Southern Railway Co. v. Commonwealth

147 S.E.2d 72, 206 Va. 831, 1966 Va. LEXIS 158
CourtSupreme Court of Virginia
DecidedMarch 7, 1966
DocketRecord 6074
StatusPublished
Cited by5 cases

This text of 147 S.E.2d 72 (Southern Railway Co. v. Commonwealth) is published on Counsel Stack Legal Research, covering Supreme Court of Virginia primary law. Counsel Stack provides free access to over 12 million legal documents including statutes, case law, regulations, and constitutions.

Bluebook
Southern Railway Co. v. Commonwealth, 147 S.E.2d 72, 206 Va. 831, 1966 Va. LEXIS 158 (Va. 1966).

Opinion

Eggleston, C. J.,

delivered the opinion of the court.

Pursuant to Code, § 56-366.1 (Repl. Vol. 1959), the State Highway Commissioner filed with the State Corporation Commission a petition against the Southern Railway Company for the determination of the necessity for the construction of an overpass at a crossing of the tracks of the Railway Company and State Highway No. 617 in Fairfax county, whether the proposed plans and specifications therefor are proper and appropriate, and what proportion of the cost thereof should be borne by the Railway Company. The company filed an answer denying that it should pay any part of the cost of the project since, it said, it would derive no benefit therefrom, and calling for proof of the other allegations of the petition.

Upon consideration of the evidence submitted the majority of the Commission filed an opinion, holding “(1) that the existing grade crossing is very dangerous and is a constant hazard to the public, * * * (2) that public convenience and necessity and safety of the traveling public require its elimination, # * * (3) that a two-lane overpass would obviously be inadequate to meet the reasonable needs of the public, * * * (4) that a four-lane divided overpass as proposed by the Highway Commission is necessary and should be constructed, *833 and (5) that ‘considering all of the facts and circumstances’ involved in this matter and ‘having regard to the benefits # # # accruing to the (Defendant) railroad’ because of elimination of existing grade crossing,” the Railway Company should pay 30% of the total estimated cost of the project, or $196,704. The Commission also found that the proposed plans and specifications for the project were “proper and appropriate.”
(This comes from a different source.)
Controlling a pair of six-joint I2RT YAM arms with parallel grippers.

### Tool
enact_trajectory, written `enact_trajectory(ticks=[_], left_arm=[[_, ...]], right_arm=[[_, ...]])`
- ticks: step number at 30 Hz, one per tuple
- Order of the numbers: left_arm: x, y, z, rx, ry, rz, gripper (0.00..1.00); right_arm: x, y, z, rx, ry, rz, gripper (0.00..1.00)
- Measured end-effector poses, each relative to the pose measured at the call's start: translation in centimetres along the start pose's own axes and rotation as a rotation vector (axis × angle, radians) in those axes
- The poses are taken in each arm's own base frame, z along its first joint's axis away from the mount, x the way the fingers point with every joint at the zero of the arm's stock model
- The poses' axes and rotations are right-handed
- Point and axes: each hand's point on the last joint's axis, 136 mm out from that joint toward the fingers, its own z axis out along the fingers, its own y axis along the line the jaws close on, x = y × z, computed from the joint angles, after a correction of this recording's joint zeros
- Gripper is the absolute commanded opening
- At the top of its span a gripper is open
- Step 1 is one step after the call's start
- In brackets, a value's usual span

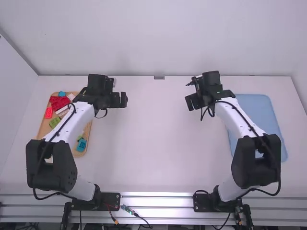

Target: Assemble lego blocks to make yellow taxi

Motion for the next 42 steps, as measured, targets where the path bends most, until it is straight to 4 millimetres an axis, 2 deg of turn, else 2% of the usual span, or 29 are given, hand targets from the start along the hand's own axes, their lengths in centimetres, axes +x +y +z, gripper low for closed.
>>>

In a dissent Commissioner Catterall agreed with the majority’s interpretation of the statute (Code, § 56-366.1) but stated that, in his opinion, the Railway Company’s share of the cost of the project should be limited to “its own expenses of moving the present safety devices to some other grade crossing,” at an estimated cost of $45,000. From a final order recording the holding of the majority opinion the Railway Company has appealed.

In its assignments of error the Railway Company does not challenge the holding of the Commission that public convenience and necessity require the elimination of the crossing, or that the plans and specifications for the proposed project are proper and adequate. It contends that:

(1) Under the proper interpretation of § 56-366.1 the Railway’s share of the cost of the proposed grade separation project is limited to the benefits to accrue to it from the elimination of the grade crossing; that no benefits will accrue to it from such elimination, and hence it should not be assessed with any portion of the cost of the project.

(2) The apportionment to the Railway of 30% of the total cost of the proposed project is not “fair and reasonable, having regard to the benefits, if any,” accruing to it.

(3) The Railway’s share of the cost of the proposed grade separation structure should be based upon the cost of a two-lane structure exclusive of the cost of a large new culvert under the highway.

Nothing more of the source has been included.